In this lunchtime session, historian Julie Gottlieb, Professor of Modern History at the University of Sheffield, and filmmaker Nicola Baldwin, discuss how the rediscovery of a diary written during the Munich Crisis has led them to explore the connections between inner conflict and global crisis, and the resonances between the late 1930s and our own historical moment of crisis.

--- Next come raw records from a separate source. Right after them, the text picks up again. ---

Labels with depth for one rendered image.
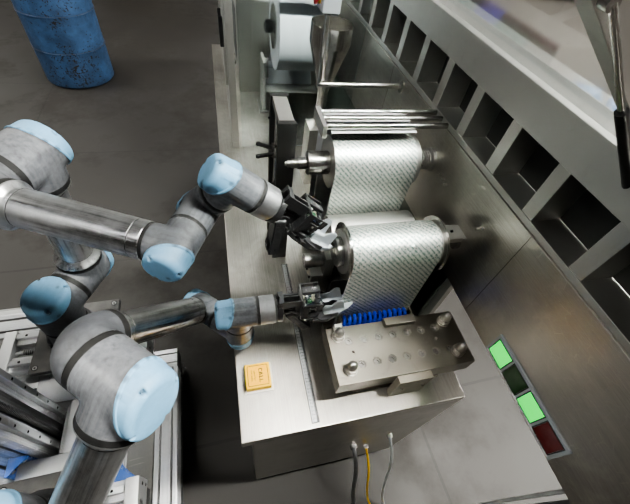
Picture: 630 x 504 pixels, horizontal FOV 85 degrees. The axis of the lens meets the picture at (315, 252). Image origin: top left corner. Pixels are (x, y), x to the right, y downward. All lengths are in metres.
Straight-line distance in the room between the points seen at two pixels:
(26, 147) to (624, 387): 1.16
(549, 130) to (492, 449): 1.76
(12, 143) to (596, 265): 1.10
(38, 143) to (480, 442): 2.18
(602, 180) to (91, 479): 0.97
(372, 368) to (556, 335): 0.43
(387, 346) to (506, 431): 1.41
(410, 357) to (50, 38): 4.06
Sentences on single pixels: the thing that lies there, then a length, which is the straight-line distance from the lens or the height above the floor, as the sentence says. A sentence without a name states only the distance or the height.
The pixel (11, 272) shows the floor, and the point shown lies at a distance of 2.79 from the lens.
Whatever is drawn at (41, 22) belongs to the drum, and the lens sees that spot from 4.32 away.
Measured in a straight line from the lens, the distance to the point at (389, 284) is 0.95.
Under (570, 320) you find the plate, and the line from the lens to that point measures 0.80.
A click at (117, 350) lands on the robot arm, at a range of 0.66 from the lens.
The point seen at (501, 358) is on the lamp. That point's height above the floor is 1.18.
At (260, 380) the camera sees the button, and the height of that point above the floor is 0.92.
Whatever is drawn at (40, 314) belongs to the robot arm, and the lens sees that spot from 1.15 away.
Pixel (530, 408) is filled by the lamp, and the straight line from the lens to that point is 0.93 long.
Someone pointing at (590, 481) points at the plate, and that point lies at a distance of 0.91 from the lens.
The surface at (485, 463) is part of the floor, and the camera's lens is 2.22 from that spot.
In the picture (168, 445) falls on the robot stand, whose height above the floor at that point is 0.23.
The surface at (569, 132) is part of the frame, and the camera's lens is 0.79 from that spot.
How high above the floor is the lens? 1.90
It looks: 50 degrees down
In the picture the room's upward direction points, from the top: 11 degrees clockwise
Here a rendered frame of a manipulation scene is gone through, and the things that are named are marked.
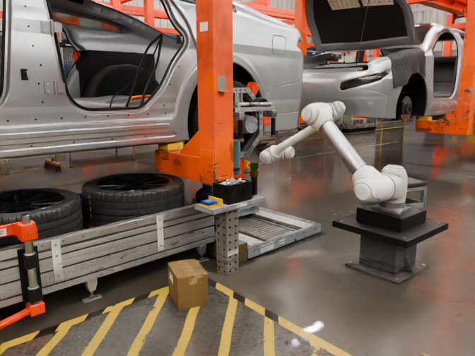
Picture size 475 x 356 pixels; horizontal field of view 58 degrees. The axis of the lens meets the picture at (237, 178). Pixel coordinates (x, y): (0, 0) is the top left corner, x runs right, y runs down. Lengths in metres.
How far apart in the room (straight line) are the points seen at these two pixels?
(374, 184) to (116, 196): 1.49
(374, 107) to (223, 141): 3.13
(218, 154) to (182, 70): 0.77
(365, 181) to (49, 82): 1.87
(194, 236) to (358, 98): 3.30
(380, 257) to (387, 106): 3.07
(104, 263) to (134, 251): 0.18
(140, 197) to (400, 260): 1.60
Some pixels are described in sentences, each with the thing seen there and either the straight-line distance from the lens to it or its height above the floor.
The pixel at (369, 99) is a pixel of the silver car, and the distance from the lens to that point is 5.46.
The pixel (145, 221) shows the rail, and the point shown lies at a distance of 2.51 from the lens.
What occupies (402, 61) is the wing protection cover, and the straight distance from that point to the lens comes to 5.68.
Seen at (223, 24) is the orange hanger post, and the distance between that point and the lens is 2.66.
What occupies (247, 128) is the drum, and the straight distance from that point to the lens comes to 3.16.
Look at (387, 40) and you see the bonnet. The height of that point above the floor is 1.75.
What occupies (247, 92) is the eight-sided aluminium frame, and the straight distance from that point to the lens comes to 3.36.
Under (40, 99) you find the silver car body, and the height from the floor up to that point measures 1.06.
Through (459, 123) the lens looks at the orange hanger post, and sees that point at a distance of 6.24.
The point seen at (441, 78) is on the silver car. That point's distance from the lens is 10.21.
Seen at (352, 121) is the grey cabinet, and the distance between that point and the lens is 11.25.
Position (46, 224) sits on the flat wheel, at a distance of 2.39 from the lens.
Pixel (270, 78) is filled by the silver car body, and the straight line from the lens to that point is 3.69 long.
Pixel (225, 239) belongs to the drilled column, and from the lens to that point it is 2.57.
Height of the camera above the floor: 1.11
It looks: 12 degrees down
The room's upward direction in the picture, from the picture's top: straight up
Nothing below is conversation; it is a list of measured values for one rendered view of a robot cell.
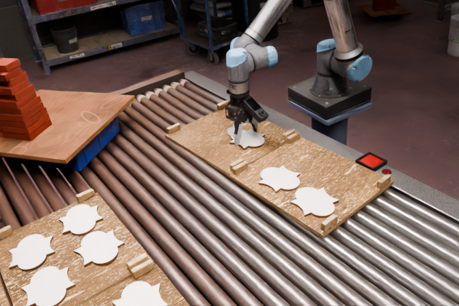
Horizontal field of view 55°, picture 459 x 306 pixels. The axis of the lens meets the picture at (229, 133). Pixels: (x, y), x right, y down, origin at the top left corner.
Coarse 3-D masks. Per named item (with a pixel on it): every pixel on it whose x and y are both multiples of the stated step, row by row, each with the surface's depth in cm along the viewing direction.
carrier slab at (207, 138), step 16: (224, 112) 193; (192, 128) 183; (208, 128) 182; (224, 128) 181; (272, 128) 178; (176, 144) 177; (192, 144) 173; (208, 144) 172; (224, 144) 171; (272, 144) 168; (208, 160) 162; (224, 160) 161; (256, 160) 160
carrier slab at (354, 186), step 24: (288, 144) 167; (312, 144) 165; (264, 168) 155; (288, 168) 154; (312, 168) 152; (336, 168) 151; (360, 168) 150; (264, 192) 143; (288, 192) 142; (336, 192) 140; (360, 192) 139; (288, 216) 134; (312, 216) 132
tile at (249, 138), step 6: (246, 132) 175; (252, 132) 174; (240, 138) 171; (246, 138) 171; (252, 138) 171; (258, 138) 170; (234, 144) 170; (240, 144) 168; (246, 144) 167; (252, 144) 167; (258, 144) 166
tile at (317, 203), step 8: (296, 192) 140; (304, 192) 140; (312, 192) 140; (320, 192) 139; (296, 200) 137; (304, 200) 137; (312, 200) 136; (320, 200) 136; (328, 200) 136; (336, 200) 135; (304, 208) 133; (312, 208) 133; (320, 208) 133; (328, 208) 132; (304, 216) 132; (320, 216) 130; (328, 216) 131
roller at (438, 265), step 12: (168, 96) 216; (180, 108) 206; (360, 216) 133; (372, 228) 129; (384, 228) 127; (396, 240) 123; (408, 240) 122; (408, 252) 121; (420, 252) 119; (432, 264) 116; (444, 264) 114; (444, 276) 113; (456, 276) 111
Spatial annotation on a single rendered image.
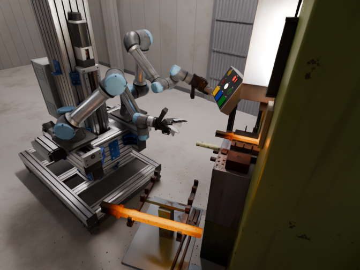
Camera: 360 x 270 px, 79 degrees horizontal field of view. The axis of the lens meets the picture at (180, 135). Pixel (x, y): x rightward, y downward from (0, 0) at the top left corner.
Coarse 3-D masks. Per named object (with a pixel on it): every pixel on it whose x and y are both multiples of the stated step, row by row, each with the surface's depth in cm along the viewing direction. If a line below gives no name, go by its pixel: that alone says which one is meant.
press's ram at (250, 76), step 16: (272, 0) 78; (288, 0) 76; (256, 16) 82; (272, 16) 80; (256, 32) 84; (272, 32) 83; (256, 48) 87; (272, 48) 85; (256, 64) 90; (272, 64) 88; (256, 80) 94
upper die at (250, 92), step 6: (246, 84) 101; (246, 90) 102; (252, 90) 101; (258, 90) 100; (264, 90) 99; (240, 96) 105; (246, 96) 104; (252, 96) 103; (258, 96) 102; (264, 96) 101; (264, 102) 102
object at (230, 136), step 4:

In the Q&A, we will be discussing how their collaboration resulted in two very different forms: Julie’s academic journal article, ‘An Epidemic of Nervous Breakdowns and Crisis Suicides in Britain’s War of Nerves, 1938–1940’, in the Historical Journal (2024), and Nicola’s film. You can discover more about The Nervous State project here.
About the film
The Nervous State is a short film inspired by Journal Under the Terror, 1938, the published journal of the literary critic F. L. Lucas. It explores Lucas’ growing frustration with Appeasement and the psychological impact of international crisis on his artist wife Prudence Lucas. In his journal, Lucas exposed and commented on the consequences of what Julie Gottlieb describes as the ‘vicarious British experience of fascism’ in continental Europe, culminating in international crises from the Spanish Civil War to Abyssinia and Czechoslovakia, as well as the persecution and dehumanisation of Jews in Europe under Nazi rule. The Nervous State also brings this discussion back to the role of British politicians and intellectuals as agents (or bystanders) in the anti-fascist struggle.
The speakers
Julie Gottlieb is Professor of Modern History at the University of Sheffield. She has published extensively on political extremism, women in politics, and the gendering of international relations in the modern Britain. She is the author of The Culture of Fascism (I.B. Tauris, 2004), Feminine Fascism: Women in Britain’s Fascist Movement 1923-1945 (2000 and second edition 2021) and ‘Guilty Women’, Foreign Policy and Appeasement in Interwar Britain (2015), as well as a number of edited collections and special issues. She held a Wellcome Seed Award for the project ‘Suicide, Society and Crisis’ (2018-19), and her current research examines an ‘epidemic’ of ‘crisis suicides’ in Britain on the eve of the Second World War. She has appeared regularly in the media — television, radio, podcasts, public events– asked to draw out the resonances and relevance of her various areas of historical research in the face of current crises from Brexit, to the global resurgence of populism and extremism, and the Covid pandemic.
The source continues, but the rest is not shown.